基于检测概率模型的多信号组合滤波算法研究

The Research of Multiple Signal Hybrid Filter Based on Detection Probability Model

  • 摘要: 基于无线信号的定位技术中,由于环境的限制,导致单一信号覆盖面受限,而且不连续,因此很难获得较高的定位精度和较广的覆盖程度。同时,传统的非线性滤波计算复杂度太高,严重影响定位的实时性。考虑到精度、覆盖面和实时性相互制约的关系,如何寻找到一种不过多增加计算负担,并能保证一定定位精度的无缝定位方法是本文的重点。本文考虑利用检测概率模型,充分而有效地融合目标区域内的多种信号的量测信息,在贝叶斯框架下建立一种线性和非线性的组合滤波模型,对目标进行有效地定位估计,改善了定位跟踪技术的稳健性问题,具有较高的实际价值。仿真结果表明,论文所设计的多信号组合滤波模型,既能保证定位的精度,又能较多地节省计算时间,显著提高了定位跟踪的综合性能。

     

    Abstract: In wireless location technology, the environment restriction cause the coverage area of single signal is limited and incontinuous.
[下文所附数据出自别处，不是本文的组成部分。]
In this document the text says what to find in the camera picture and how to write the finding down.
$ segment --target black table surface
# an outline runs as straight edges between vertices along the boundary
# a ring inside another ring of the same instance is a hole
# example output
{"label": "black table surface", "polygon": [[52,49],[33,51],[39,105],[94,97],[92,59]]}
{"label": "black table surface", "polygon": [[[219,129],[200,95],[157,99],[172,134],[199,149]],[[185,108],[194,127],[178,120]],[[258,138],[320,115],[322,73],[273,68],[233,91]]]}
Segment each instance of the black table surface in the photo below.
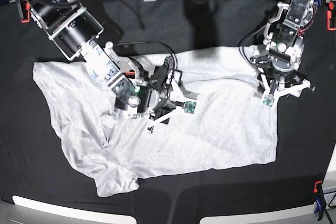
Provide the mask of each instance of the black table surface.
{"label": "black table surface", "polygon": [[[272,15],[278,0],[83,0],[105,27],[103,44],[161,41],[176,52],[237,46]],[[335,32],[326,8],[304,35],[300,72],[315,93],[278,105],[276,161],[226,170],[139,179],[140,189],[99,198],[93,179],[73,170],[50,126],[43,94],[33,81],[37,61],[66,59],[33,22],[21,24],[15,4],[0,6],[0,198],[12,195],[83,210],[134,216],[138,223],[198,223],[206,216],[252,214],[313,203],[336,141]],[[257,36],[250,43],[261,42]],[[125,47],[123,54],[165,52]]]}

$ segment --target gray t-shirt
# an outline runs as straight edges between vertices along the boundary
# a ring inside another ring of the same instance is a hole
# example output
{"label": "gray t-shirt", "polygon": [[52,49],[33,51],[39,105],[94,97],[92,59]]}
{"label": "gray t-shirt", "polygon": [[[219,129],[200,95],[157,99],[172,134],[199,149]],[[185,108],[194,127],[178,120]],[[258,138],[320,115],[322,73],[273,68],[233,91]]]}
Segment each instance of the gray t-shirt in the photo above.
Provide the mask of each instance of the gray t-shirt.
{"label": "gray t-shirt", "polygon": [[[257,55],[256,46],[246,48]],[[166,55],[137,57],[147,70]],[[71,167],[108,197],[138,189],[138,178],[267,164],[276,158],[277,111],[256,95],[254,69],[238,48],[177,54],[188,91],[198,93],[195,114],[181,112],[168,125],[146,131],[146,119],[117,118],[115,95],[93,81],[84,62],[35,63],[51,125]]]}
So it is hard to get better position precision and larger coverage area. In the same time, the traditional non-linear filter has too high computation burden, influenced the real-time performance of location very bad. Due to the mutual limits among precision, coverage and real-time, how to find a way that get a good position precision with no much computation burden is a key problem. The paper considers utilizing detection probability model to fuse multiple measurement signals in target zone fully and effectively. Then a line and nonlinear hybrid filter under Bayesian rule is established and can estimate target location information. It is extremely interesting to improve the robust of location and tracking. Simulation results show the various signal fusion algorithm based on hybrid filter can not only guarantee the positioning accuracy very well, but also save more computation time. At all the performance of positioning and track is improved very well.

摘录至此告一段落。